There’s definitely a lot left to explore though!

1 Like

Has anyone tried my package ComposableCommands.jl yet? It’s not a parser per se. It’s more like a helper to construct complex commands in a structured way and intepret them into Julia Cmd type.

1 Like

Thanks, @cshen! I guess I’m mostly thinking about how to replicate the applicative functor part of it, which is imo what makes those libraries so elegant. Fundamentally we’d need a function A -> B -> Object which can then be lifted to get Parser A -> Parser B -> Parser Object, and that’s very natural in Haskell because constructors of record types (i.e. structs) have exactly that signature, but it might be a bit more awkward in Julia because of the lack of currying (I think it should still be possible though). Right now in the examples you specify what’s essentially a NamedTuple that holds Parser A and Parser B and then OptParse joins those to get a Parser (NamedTuple((:a, :b)), but I wonder what’s the missing bit of info that we need to instead join them into a Parser Object, and that has to be somehow related to the constructor of Object, but I haven’t thought deeper than that. (My type notation here is a bad mishmash of Haskell and Julia, sorry!)

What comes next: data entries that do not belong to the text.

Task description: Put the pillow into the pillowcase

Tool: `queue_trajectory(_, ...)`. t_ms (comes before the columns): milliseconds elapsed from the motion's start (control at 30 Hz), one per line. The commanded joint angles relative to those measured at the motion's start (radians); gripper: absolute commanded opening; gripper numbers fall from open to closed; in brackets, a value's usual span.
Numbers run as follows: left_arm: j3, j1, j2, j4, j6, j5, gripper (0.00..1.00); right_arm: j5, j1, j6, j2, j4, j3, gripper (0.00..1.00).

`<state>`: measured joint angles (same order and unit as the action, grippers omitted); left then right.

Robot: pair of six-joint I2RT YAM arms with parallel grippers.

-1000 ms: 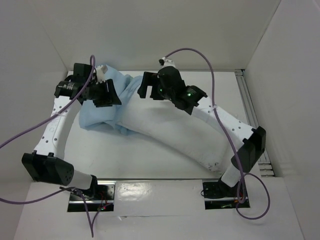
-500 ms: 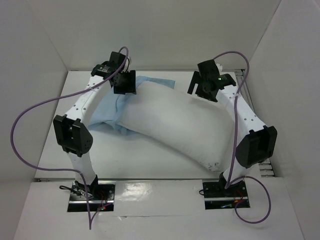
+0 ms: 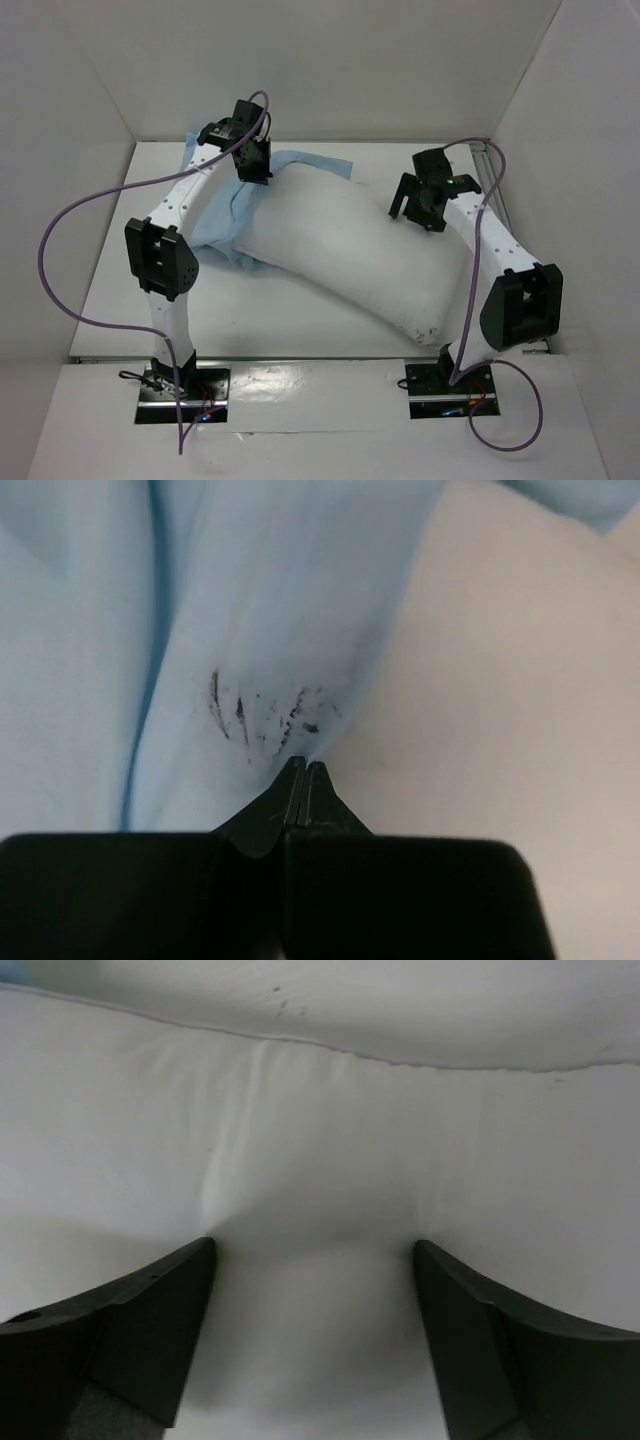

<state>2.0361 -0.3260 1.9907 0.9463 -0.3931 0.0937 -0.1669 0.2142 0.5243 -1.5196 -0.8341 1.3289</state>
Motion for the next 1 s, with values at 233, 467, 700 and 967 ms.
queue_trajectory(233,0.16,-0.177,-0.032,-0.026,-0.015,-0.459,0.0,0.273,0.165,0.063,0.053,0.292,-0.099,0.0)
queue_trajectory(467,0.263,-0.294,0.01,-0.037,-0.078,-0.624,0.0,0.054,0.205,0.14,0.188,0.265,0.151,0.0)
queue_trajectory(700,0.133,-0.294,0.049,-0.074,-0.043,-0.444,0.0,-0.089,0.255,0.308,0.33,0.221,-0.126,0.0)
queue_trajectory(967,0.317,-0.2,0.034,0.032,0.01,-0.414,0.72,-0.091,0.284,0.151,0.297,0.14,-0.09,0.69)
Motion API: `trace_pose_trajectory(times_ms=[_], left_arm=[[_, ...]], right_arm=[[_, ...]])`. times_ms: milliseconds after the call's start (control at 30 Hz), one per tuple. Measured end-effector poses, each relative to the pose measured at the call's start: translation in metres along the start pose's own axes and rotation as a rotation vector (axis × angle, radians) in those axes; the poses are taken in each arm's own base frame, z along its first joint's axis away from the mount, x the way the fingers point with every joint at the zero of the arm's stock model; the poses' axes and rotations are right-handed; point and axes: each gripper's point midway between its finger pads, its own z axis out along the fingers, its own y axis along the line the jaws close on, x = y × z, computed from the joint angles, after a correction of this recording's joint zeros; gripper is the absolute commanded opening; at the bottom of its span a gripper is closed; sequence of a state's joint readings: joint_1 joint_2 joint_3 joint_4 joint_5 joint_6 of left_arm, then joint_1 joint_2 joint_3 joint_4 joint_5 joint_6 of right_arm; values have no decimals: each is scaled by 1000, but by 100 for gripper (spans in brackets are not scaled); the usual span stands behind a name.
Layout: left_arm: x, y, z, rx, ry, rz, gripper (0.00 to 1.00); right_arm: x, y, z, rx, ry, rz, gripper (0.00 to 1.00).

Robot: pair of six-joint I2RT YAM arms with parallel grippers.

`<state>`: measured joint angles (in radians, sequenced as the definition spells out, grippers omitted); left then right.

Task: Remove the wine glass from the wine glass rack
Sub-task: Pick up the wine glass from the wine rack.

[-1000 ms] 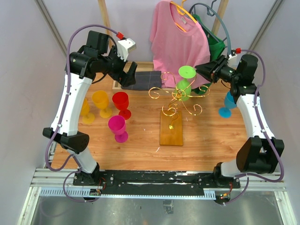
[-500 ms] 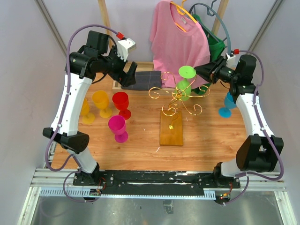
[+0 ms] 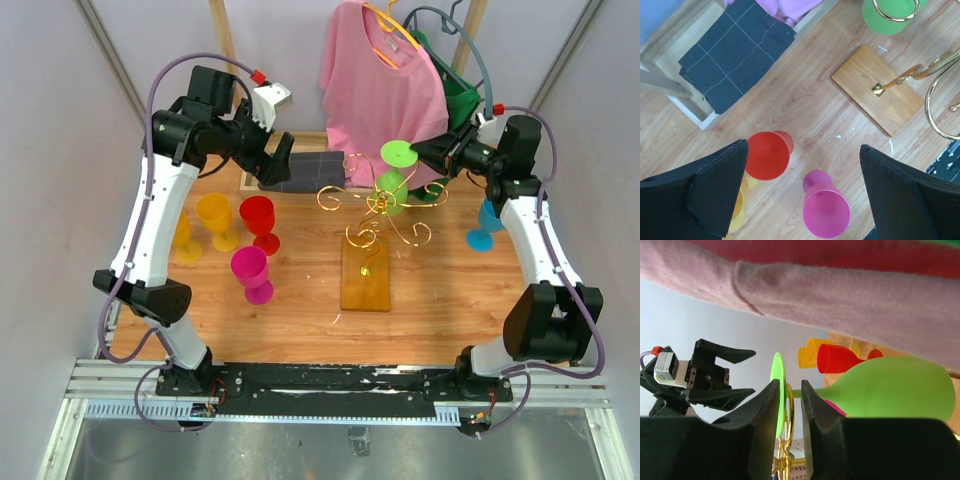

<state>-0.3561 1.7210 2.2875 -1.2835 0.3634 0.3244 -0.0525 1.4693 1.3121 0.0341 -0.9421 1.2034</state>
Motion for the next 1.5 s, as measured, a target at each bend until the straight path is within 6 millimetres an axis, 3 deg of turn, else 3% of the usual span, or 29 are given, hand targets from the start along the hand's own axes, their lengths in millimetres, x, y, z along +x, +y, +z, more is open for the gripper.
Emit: trace_pose_trajectory(times_ms=[533,800,1500], left_arm=[[2,-2,4,17,7,-4,98],[3,-1,6,20,12,-2,98],[4,-2,8,27,15,-3,97]], right_arm=[[-2,6,0,-17,-7,-22,16],[-3,7,0,-20,-8,-22,1],[-2,15,-3,-55,-21,-8,0]])
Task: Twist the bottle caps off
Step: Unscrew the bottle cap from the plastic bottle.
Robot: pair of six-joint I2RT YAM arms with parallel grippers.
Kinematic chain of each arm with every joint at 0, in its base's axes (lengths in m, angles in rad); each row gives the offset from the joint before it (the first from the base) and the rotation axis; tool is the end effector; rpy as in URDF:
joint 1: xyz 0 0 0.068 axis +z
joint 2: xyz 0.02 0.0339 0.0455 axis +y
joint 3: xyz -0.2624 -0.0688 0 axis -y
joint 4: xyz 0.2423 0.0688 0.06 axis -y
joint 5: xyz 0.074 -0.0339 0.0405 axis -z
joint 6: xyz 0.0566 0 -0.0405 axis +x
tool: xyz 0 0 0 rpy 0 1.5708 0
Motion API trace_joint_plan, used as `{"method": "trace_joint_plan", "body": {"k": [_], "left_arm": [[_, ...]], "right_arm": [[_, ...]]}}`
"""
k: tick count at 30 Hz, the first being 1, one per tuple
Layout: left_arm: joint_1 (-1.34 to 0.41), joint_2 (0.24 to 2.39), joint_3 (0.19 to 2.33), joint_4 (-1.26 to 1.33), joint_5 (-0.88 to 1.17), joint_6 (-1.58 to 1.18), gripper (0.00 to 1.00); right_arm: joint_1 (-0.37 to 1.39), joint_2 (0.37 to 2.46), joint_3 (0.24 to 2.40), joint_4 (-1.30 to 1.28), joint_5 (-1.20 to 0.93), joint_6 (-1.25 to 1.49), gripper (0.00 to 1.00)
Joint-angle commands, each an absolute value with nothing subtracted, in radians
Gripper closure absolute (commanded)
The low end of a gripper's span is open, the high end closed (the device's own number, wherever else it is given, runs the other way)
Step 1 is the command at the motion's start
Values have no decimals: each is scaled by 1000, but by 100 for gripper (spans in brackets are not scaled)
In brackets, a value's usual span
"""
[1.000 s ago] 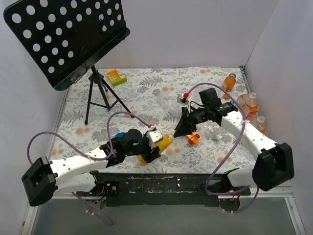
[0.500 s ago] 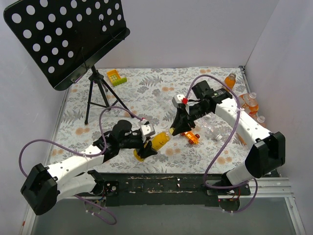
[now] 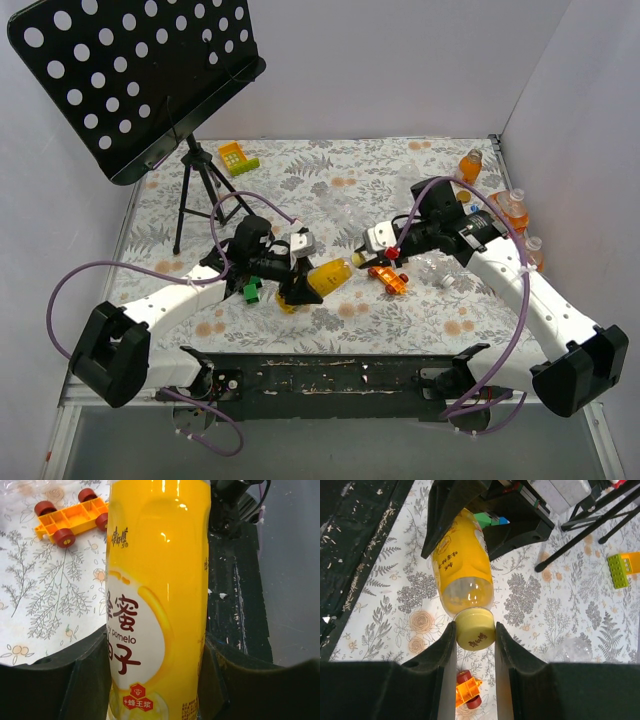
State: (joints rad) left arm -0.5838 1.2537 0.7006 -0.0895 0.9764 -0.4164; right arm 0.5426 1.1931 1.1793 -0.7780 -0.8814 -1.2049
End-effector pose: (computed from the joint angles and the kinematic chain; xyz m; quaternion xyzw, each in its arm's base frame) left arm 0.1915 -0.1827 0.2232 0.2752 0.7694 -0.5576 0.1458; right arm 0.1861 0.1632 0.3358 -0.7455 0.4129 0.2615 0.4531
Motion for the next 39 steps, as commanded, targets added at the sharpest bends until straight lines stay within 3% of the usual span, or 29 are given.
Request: {"method": "trace_joint_plan", "body": {"k": [1, 3, 6, 10, 14, 18, 27, 39], "left_arm": [[-558, 1227, 742, -136, 947, -431, 100], [-558, 1209, 733, -141, 898, -430, 100], [-558, 1161, 703, -135, 812, -437, 100], [-561, 1071, 658, -111, 703, -454, 100], [-594, 996, 632, -81, 588, -477, 100], [-687, 971, 629, -67, 432, -469, 100], [-759, 1012, 657, -54, 356, -474, 100], [-762, 1032, 660, -38, 377, -480, 100]], "right_arm": [[520, 1175, 1132, -641, -762, -1096, 67], [522, 1164, 1124, -585, -743, -969, 45], [509, 1160, 1156, -584, -765, -844, 30], [474, 1172, 1210, -597, -816, -628, 27], [459, 1173, 1154, -428, -767, -67, 27], [456, 1181, 1048, -269, -894, 240, 23], [457, 1247, 1054, -222, -971, 316, 28], [465, 1276, 1051, -241, -969, 296, 54]]}}
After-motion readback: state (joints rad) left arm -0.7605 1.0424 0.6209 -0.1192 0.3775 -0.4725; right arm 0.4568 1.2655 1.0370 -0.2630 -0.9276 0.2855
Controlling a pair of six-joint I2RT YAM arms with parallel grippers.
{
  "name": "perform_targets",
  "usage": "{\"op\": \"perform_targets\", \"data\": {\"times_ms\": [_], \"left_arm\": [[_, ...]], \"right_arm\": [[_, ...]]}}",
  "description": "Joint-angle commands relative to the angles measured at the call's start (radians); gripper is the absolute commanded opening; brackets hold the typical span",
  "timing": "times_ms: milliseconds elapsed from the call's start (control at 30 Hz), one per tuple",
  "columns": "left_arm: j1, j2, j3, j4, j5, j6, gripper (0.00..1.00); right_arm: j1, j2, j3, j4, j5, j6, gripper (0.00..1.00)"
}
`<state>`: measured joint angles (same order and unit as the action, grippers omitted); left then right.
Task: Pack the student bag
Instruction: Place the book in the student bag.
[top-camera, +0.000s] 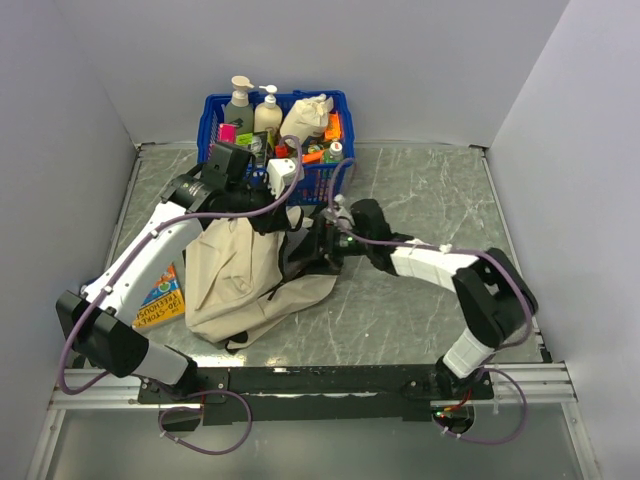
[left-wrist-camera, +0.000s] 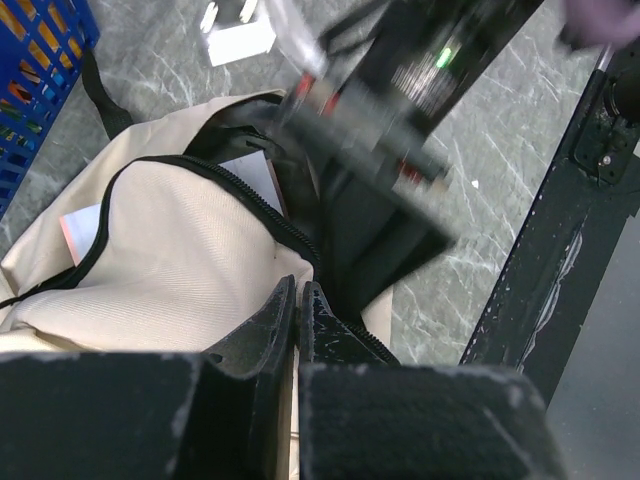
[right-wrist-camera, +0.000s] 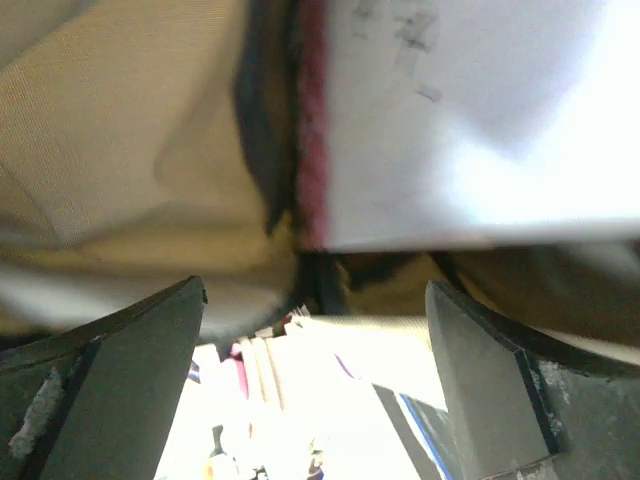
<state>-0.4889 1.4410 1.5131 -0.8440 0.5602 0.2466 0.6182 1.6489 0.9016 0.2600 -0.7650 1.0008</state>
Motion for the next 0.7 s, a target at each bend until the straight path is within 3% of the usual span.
{"op": "perform_targets", "data": {"times_ms": [0,133,267,367,400,467,500,533,667], "left_arm": [[-0.010,-0.021,0.010,0.040,0.052,0.010,0.01],[-0.010,-0.025,0.015,0.036,0.056,0.010,0.01],[-0.010,-0.028,0.016,0.036,0.060,0.005,0.01],[-0.010,-0.031,0.010,0.039,0.060,-0.001,0.01],[-0.010,-0.033,0.004,0.045,0.060,-0.003,0.01],[-0.010,-0.034,-0.002,0.048,0.063,-0.004,0.01],[-0.010,-0.034,-0.008,0.048,0.063,-0.004,0.01],[-0.010,-0.036,-0.011,0.051,0.064,-0.004,0.01],[-0.010,-0.037,-0.021,0.051,0.066,-0.003,0.01]], "right_arm": [[-0.084,-0.150,-0.043,-0.122,0.081,-0.117,1.00],[-0.132,-0.215,0.003,-0.197,0.203,-0.189,1.00],[-0.150,-0.161,0.147,-0.286,0.239,-0.278,1.00],[-0.146,-0.109,0.204,-0.285,0.240,-0.278,0.79],[-0.143,-0.100,0.213,-0.292,0.257,-0.278,0.54],[-0.133,-0.075,0.232,-0.301,0.302,-0.280,0.27],[-0.126,-0.066,0.240,-0.320,0.312,-0.280,0.05],[-0.123,-0.045,0.246,-0.326,0.323,-0.278,0.00],[-0.115,0.008,0.235,-0.305,0.331,-0.223,0.02]]}}
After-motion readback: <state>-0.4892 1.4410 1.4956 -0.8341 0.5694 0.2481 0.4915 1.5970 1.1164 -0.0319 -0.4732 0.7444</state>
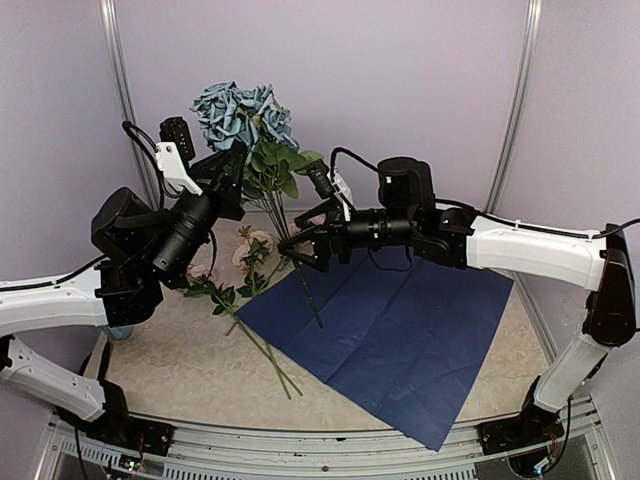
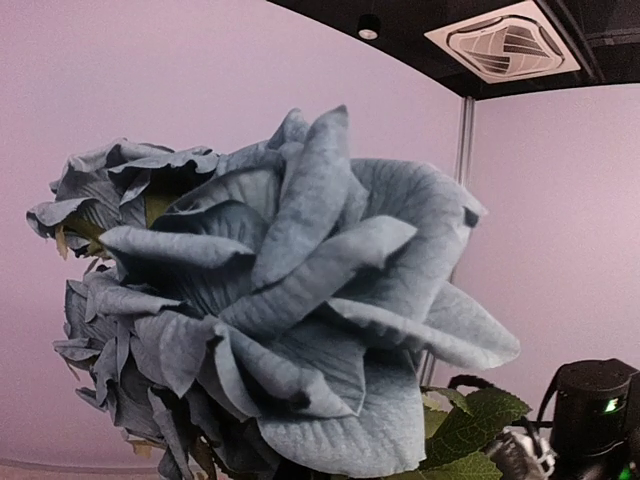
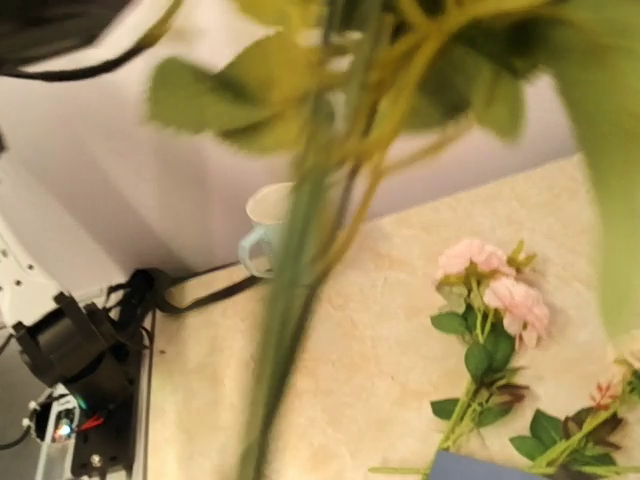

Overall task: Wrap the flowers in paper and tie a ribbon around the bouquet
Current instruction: Pass from the left arm to the right, then place the fake flower on the flattened wrapping paper.

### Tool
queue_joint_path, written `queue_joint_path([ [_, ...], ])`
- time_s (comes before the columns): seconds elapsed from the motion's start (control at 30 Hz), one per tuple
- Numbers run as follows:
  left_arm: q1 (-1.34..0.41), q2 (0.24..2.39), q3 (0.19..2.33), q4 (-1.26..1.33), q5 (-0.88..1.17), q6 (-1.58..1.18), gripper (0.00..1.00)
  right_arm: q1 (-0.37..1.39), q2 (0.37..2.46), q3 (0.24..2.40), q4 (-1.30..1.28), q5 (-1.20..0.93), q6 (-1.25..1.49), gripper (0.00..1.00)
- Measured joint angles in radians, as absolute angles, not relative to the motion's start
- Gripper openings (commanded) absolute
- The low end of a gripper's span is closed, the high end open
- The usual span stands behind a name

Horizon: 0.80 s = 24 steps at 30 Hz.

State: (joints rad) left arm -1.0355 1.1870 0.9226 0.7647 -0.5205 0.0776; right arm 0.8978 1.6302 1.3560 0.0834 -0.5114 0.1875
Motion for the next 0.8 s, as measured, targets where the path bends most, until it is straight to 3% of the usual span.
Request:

As it happens, I was thinking about this the other day as I just started an OCaml project (unsurprisingly the main CLI parser cmdliner also uses applicative-style parsing) and wondering whether there was something similar in Julia so this is very timely, excited to see where you go with it :slight_smile:

1 Like

You might want to have a look into GitHub - JuliaServices/StructUtils.jl · GitHub to get a macro that takes care of the magic without having to put your own hands into macro stuff!

2 Likes

That’s certainly interesting and promising, I’ll keep this in mind, Thanks!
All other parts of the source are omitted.